Lasciato l’Iran, oggi in Pakistan la vita da coach di Campedelli può dirsi sicuramente migliorata: “Qui sono serenissima e tranquillissima, mai avuto motivo di preoccuparmi, Islamabad è una città molto accogliente e sicura. Anche in Iran prima di Mahsa mi sentivo sicura. Ero libera di muovermi, anche se ho dovuto combattere per avere la macchina dalla federazione come concesso ai ct uomini – si dice convinta l’allenatrice di Mori – Quando mi muovo in questo centro sportivo grandissimo a Islamabad tutte le federazioni mi vedono, c’è il volley ma anche la lotta, l’hockey prato e tutti gli altri sport nazionali. Qui tutti vedono che non sono una di loro, ma sono molto attratti da questa possibilità, mi chiedono se sono io il ct, se lo sono delle donne o degli uomini. Insomma, per loro sarebbe normale anche se io allenassi la maschile”.

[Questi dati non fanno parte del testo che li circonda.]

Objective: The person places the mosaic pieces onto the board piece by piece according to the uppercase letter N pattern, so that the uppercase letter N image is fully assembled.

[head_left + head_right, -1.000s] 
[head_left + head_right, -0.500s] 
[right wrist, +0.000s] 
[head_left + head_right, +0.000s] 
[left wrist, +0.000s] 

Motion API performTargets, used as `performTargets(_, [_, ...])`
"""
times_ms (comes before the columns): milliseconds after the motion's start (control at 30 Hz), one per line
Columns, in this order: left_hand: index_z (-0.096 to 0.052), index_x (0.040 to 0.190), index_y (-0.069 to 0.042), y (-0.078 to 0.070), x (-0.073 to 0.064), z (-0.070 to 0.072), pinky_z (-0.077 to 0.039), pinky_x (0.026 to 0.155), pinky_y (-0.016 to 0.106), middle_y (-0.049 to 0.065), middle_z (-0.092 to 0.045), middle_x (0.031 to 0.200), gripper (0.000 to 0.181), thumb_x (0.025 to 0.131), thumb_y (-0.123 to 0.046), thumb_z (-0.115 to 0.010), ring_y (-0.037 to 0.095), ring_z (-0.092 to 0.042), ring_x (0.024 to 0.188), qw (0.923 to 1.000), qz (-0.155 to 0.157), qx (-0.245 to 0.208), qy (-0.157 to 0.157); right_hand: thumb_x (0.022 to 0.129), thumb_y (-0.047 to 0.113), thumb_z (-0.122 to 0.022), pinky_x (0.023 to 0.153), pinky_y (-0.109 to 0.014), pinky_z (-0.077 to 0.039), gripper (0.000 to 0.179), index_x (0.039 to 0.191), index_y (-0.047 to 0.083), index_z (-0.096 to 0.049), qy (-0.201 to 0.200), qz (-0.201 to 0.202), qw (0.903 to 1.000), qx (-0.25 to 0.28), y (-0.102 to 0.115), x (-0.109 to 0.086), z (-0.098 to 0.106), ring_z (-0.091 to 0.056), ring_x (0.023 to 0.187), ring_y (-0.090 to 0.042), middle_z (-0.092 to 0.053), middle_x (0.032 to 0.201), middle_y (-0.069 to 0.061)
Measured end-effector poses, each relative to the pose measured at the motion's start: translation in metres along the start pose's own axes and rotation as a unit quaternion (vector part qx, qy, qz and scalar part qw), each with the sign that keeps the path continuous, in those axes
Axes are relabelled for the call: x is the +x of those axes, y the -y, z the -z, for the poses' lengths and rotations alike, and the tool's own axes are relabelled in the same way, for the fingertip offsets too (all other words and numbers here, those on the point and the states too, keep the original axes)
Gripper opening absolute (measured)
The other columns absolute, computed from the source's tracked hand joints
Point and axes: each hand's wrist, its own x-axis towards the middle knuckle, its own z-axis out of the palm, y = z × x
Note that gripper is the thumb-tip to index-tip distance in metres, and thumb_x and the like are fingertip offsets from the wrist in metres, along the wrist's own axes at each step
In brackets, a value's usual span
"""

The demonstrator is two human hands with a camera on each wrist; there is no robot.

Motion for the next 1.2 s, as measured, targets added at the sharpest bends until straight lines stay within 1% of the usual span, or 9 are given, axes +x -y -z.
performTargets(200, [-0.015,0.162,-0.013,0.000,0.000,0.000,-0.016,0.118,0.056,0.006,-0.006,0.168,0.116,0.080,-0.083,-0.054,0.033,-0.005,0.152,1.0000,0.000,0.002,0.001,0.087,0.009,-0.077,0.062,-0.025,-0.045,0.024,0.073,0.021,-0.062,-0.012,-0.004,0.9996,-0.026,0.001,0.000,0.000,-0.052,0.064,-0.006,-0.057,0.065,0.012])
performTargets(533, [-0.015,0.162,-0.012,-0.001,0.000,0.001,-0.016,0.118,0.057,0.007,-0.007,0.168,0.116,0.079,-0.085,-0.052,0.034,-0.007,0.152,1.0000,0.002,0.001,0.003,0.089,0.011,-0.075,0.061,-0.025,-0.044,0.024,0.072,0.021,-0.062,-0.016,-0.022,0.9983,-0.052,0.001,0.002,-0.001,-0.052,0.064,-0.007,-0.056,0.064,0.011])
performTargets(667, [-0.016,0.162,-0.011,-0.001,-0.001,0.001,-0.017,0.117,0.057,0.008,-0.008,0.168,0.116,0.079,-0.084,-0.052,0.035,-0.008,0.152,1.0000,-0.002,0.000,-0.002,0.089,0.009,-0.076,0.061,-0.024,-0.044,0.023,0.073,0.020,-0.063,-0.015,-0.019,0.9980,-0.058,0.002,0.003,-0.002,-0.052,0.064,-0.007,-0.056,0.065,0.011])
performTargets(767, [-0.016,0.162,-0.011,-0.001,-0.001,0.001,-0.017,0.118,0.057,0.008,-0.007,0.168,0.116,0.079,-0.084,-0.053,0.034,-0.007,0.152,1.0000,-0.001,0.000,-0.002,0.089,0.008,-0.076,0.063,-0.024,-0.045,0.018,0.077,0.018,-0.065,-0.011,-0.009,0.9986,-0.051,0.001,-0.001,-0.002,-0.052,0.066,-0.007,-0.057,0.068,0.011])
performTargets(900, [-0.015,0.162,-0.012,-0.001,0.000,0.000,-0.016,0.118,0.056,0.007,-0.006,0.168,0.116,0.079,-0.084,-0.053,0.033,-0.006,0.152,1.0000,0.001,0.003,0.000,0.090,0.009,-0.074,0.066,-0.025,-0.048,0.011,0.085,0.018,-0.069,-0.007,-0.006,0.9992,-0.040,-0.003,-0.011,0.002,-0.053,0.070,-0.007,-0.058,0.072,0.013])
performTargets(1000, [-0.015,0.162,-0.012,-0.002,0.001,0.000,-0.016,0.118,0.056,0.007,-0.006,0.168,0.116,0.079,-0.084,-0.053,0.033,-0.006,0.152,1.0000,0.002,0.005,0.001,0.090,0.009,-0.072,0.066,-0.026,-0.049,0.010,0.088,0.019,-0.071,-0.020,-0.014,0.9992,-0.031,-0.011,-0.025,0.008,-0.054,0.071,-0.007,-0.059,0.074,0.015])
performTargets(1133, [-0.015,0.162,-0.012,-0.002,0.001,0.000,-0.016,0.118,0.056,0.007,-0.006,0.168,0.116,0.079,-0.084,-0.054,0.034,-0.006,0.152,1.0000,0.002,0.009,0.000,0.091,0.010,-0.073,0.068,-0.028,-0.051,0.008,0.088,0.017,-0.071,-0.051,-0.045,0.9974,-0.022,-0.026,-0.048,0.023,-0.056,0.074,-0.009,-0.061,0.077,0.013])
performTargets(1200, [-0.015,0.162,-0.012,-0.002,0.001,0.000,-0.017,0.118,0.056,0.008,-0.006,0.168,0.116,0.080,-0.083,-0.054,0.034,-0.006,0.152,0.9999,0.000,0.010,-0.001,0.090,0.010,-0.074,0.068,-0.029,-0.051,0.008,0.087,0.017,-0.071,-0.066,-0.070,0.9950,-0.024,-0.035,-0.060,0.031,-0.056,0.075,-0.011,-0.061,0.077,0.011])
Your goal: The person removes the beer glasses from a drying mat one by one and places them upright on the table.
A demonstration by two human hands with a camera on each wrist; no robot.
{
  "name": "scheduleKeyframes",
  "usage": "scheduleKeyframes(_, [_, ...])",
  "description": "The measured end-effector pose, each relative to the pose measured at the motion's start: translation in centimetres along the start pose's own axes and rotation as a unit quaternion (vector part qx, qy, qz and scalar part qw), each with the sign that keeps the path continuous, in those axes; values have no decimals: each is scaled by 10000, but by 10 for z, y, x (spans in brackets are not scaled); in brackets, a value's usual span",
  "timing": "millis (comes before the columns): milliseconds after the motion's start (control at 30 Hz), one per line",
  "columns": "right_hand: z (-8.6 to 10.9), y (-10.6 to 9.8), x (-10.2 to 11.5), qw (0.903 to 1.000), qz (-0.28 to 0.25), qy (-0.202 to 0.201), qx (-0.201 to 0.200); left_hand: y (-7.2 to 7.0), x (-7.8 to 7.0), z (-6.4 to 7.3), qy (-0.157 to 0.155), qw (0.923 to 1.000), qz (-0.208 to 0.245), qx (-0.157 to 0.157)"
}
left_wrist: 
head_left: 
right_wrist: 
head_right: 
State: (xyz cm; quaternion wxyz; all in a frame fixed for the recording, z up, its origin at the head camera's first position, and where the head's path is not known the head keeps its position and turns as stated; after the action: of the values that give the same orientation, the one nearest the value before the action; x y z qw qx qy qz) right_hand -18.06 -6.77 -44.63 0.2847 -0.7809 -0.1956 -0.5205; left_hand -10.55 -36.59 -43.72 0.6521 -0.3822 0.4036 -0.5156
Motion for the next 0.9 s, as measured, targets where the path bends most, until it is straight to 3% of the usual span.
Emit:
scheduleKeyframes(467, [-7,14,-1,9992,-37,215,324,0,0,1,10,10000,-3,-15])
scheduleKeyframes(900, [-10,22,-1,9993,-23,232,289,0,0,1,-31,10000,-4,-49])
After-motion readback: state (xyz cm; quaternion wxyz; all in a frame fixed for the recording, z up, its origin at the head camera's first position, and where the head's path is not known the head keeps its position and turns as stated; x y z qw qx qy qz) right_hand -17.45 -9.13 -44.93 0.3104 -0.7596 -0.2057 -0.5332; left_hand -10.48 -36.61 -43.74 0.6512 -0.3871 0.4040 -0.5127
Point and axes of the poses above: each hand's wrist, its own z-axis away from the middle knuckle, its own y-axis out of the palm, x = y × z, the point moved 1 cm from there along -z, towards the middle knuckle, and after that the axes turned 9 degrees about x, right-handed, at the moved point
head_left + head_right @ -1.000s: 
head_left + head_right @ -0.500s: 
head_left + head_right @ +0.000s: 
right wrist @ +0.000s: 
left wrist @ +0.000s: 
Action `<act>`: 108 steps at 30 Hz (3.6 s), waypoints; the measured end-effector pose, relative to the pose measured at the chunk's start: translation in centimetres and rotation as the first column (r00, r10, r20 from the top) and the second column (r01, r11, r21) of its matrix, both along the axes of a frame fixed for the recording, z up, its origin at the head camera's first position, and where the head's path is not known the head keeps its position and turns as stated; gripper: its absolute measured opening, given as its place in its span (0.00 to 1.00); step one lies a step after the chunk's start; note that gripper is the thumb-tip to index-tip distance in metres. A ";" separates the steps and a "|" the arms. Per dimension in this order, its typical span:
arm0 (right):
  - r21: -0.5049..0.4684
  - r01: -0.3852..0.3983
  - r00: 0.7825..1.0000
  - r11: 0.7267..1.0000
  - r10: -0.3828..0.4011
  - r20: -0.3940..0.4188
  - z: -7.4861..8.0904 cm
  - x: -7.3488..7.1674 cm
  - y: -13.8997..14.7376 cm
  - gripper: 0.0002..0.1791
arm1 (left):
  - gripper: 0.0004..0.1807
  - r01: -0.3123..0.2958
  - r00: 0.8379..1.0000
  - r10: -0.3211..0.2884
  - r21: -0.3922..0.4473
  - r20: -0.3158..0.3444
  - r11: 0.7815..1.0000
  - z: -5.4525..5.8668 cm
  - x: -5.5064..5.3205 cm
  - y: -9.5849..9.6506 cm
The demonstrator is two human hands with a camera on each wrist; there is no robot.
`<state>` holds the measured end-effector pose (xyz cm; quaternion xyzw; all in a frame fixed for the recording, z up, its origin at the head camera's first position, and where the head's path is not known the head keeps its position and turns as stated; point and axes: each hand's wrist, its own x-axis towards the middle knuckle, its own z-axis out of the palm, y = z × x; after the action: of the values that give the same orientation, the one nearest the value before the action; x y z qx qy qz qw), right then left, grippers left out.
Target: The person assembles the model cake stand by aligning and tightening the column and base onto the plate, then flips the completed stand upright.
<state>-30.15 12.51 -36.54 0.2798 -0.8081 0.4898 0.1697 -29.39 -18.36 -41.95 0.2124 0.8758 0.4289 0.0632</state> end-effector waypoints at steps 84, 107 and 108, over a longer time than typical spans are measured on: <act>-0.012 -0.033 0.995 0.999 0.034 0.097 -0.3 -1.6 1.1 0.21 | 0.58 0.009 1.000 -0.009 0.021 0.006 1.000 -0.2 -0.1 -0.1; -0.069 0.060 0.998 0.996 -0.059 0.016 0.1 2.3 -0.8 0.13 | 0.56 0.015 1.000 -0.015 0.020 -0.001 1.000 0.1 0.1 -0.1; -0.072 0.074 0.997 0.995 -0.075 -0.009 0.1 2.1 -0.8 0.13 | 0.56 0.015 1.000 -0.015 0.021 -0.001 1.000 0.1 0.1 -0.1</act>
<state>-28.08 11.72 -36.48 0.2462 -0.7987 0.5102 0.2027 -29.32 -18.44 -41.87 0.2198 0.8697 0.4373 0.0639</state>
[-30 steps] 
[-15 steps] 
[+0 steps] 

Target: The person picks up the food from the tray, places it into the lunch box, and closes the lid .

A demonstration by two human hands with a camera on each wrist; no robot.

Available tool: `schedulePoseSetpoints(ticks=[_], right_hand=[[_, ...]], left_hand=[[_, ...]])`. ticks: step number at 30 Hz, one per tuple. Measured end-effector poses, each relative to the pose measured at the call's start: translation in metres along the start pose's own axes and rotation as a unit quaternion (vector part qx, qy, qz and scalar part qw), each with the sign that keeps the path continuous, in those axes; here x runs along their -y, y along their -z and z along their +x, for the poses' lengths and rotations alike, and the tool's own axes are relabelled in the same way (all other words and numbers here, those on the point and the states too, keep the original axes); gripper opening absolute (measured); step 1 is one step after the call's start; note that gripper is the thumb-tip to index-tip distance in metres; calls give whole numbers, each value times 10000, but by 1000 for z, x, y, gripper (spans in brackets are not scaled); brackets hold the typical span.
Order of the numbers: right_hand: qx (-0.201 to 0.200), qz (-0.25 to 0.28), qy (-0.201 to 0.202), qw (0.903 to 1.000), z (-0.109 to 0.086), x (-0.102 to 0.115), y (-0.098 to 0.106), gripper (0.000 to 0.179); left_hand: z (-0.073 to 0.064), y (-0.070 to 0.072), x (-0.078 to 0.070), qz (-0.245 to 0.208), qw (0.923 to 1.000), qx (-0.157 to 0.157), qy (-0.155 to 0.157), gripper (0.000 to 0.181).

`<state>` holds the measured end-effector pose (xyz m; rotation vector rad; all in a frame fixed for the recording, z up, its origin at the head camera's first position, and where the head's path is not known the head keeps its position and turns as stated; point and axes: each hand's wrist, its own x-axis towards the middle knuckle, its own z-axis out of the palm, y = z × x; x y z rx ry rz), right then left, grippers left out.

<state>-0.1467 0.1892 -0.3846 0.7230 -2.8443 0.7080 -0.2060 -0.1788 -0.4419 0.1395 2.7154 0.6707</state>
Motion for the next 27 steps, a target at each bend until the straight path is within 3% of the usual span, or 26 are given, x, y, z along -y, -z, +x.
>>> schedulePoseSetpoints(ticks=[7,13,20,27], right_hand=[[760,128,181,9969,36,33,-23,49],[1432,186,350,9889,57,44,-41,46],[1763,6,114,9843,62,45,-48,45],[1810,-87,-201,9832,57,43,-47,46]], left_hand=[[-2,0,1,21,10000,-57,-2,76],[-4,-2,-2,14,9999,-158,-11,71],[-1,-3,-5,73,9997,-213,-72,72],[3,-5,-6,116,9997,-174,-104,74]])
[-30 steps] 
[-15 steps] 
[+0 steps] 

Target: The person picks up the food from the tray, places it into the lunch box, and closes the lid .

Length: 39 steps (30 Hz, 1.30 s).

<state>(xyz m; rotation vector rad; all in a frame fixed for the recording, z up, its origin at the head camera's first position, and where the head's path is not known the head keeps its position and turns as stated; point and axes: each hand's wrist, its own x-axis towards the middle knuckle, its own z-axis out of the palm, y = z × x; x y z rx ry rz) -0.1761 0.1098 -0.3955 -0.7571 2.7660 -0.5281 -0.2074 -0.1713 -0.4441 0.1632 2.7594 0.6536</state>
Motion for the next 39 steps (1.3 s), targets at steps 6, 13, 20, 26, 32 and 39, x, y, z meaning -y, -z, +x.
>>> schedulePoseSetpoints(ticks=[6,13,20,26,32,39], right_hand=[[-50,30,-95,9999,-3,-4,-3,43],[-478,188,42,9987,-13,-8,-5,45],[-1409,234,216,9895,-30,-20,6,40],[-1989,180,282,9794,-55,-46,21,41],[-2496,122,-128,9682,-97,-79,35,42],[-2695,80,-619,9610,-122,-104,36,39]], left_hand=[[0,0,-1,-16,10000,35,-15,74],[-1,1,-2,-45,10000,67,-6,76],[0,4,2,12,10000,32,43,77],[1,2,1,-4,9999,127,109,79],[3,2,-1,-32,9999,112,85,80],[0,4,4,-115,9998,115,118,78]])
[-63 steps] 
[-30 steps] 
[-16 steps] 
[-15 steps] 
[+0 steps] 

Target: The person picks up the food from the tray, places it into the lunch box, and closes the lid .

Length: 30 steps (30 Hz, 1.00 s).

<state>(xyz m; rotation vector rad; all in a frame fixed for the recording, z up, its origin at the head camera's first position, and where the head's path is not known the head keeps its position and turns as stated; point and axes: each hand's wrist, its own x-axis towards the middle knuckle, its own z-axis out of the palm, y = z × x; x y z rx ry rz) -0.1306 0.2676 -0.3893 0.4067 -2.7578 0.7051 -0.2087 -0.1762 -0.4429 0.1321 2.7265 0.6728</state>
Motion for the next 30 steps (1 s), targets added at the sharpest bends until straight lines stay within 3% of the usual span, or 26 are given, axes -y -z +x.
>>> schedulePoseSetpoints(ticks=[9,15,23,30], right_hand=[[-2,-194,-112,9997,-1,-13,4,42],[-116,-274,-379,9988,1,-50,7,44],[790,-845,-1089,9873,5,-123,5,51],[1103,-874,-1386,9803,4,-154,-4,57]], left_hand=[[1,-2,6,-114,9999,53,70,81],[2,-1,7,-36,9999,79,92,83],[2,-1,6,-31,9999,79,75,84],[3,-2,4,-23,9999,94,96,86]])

“Perché ho deciso di andare in Medioriente per allenare? La prima motivazione è perché in questi paesi per paradosso viene dato più spazio alle donne di allenare le donne. In Italia questa possibilità non l’ho avuta per confrontarmi ad alti livelli internazionali”. “Ma è stata anche una sfida con me stessa, per uscire dalla zona di comfort e da alcune delusioni. L’idea che io ho sempre avuto e coltivato quando ero più giovane, è che sono convinta che lo sport possa davvero trasformare la società. Uno strumento di dialogo e superamento di ogni tipo di barriera. Prima lo facevo con le barriere fisiche, persone con disabilità, poi con le ragazze sorde, e ora con le barriere di genere e culturali”, conclude Campedelli, che tra le tante vittorie ha ottenuto finalmente anche l’ok della federazione pakistana a uno stage estivo in Italia: “Dal 27 maggio al 16 giugno verremo una settimana a Mori (in provincia di Trento) e due settimane a Zero Branco (Treviso): un sogno realizzato per loro e una possibilità per me di lavorare in modo diverso, per poterle allenare in un certo modo, perché qui le strutture non sono adeguate in questo momento”.